On Process: Or How I Tried to Work Like an Artist

*This is the second of two blog posts in which I reflect on my process, thus far.

One of the most interesting and rewarding aspects of my work with Humanities Truck has been having time and space to be creative, and to move out of my usual comfort zones with how I engage and work through ideas.  

Part of my interest in working with the Humanities Truck is because I thought that it would help me reflect on process and ideation in general. I’m a “mid-career” scholar who has written one book, and is writing another, but I’m also a public historian, so I’ve had the opportunity to work on public-facing collaborative projects. A lot of what I teach has to do with “best practices” (in paper writing, in historiography, in public engagement), so I’ve been thinking about how process shapes products, and have been looking for a space in which to try new things, and, hopefully,  bring them back to my research and teaching.

One of the most interesting and valuable learning curves for me has been remembering that this is a process, and not a linear one. From the beginning of the fellowship period, my ideas have changed a lot, moving through several different iterations and, in the process, helping me refine what I actually wanted out of them. I’ve had some stops and starts throughout and am only now feeling like I am working with an idea that I like, and that I can move further with. But also, it’s the first time that I am getting more clarity about my overall processes, in ways that I think are valuable.

It took a several do-overs and U-turns, but I finally have a sense of what I’m doing with the Truck (see my first blog post if you wat to read more!) I think this idea might continue to change, but I am prepared for it this time—in fact, I am expecting it!

In thinking through all of this, I have realized that in my usual work (academic research, teaching, and administration), the expected process—or at least my expected process—is waiting until I have worked out all of the angles of an idea before going with it. And if and when, I am going with it, I realize that something’s wrong, I make a note for next time, but mostly stay on course and try to correct or compensate later. Part of this is because academics are trained to be “productive”—it’s one of the main ways we are evaluated as scholars and employees (tenure requirements as well as yearly evaluations are focused on measurable output). As a result of this, many scholars fall into the habit of conserving and/or repurposing every bit of their research—so, for example, something that is edited out of a book manuscript may show up as an article later.

And so, I very rarely have the opportunity to experiment, to try ideas and drop them, or to shift direction. It took time for me to get comfortable with this, to stop feeling bad about buying or making something, and then not using it. It took a while for me to realize—or remember—that this is how artists work; that creativity is iteration, and that every effort helped me understand better what I was doing and why.

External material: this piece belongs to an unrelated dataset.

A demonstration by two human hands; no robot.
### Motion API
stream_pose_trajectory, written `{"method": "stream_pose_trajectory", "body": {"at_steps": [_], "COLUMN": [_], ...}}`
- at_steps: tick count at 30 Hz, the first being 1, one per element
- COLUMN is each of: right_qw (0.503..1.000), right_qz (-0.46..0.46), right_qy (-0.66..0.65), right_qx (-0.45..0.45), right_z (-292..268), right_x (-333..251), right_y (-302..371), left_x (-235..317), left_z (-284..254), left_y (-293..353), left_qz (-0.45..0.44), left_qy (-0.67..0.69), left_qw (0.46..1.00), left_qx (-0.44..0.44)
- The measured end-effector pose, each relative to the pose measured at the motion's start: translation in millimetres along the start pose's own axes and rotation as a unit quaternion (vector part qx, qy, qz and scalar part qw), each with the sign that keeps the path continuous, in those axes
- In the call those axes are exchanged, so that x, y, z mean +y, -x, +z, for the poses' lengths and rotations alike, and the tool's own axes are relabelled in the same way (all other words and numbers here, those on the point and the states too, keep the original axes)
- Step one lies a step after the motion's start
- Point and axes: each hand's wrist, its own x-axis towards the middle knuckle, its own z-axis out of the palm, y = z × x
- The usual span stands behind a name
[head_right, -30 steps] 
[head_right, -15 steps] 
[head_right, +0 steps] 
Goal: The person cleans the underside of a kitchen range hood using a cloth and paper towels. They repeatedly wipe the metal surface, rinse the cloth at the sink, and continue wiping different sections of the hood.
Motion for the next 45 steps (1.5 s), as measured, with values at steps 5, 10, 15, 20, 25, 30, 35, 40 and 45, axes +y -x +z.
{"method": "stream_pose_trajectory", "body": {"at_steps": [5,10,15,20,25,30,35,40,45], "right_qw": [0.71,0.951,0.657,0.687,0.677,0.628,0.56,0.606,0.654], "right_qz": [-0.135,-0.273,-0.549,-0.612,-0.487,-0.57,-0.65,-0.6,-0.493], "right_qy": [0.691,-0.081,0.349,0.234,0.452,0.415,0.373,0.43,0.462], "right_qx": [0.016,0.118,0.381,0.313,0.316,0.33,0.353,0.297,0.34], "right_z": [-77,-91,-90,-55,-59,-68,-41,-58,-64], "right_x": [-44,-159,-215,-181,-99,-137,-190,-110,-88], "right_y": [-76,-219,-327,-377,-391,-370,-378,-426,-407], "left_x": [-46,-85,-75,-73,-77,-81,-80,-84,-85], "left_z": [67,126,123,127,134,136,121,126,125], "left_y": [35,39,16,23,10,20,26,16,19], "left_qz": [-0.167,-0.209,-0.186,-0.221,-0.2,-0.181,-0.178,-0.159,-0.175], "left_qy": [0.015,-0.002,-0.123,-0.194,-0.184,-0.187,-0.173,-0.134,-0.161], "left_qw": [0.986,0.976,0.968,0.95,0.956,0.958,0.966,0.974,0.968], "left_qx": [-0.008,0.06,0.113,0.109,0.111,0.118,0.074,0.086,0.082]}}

This has been, for me, a valuable part of the Humanities Truck model: that I had funding to try ideas, access to all of the materials in the Truck Lab, a space for fabrication, inspiration of all of the prior projects on the walls and around the space and the expertise and experience of the Humanities Truck crew.

I’m looking forward to creating an impactful project, and—as importantly—using this experience to re-envision my approach to other ideas and processes.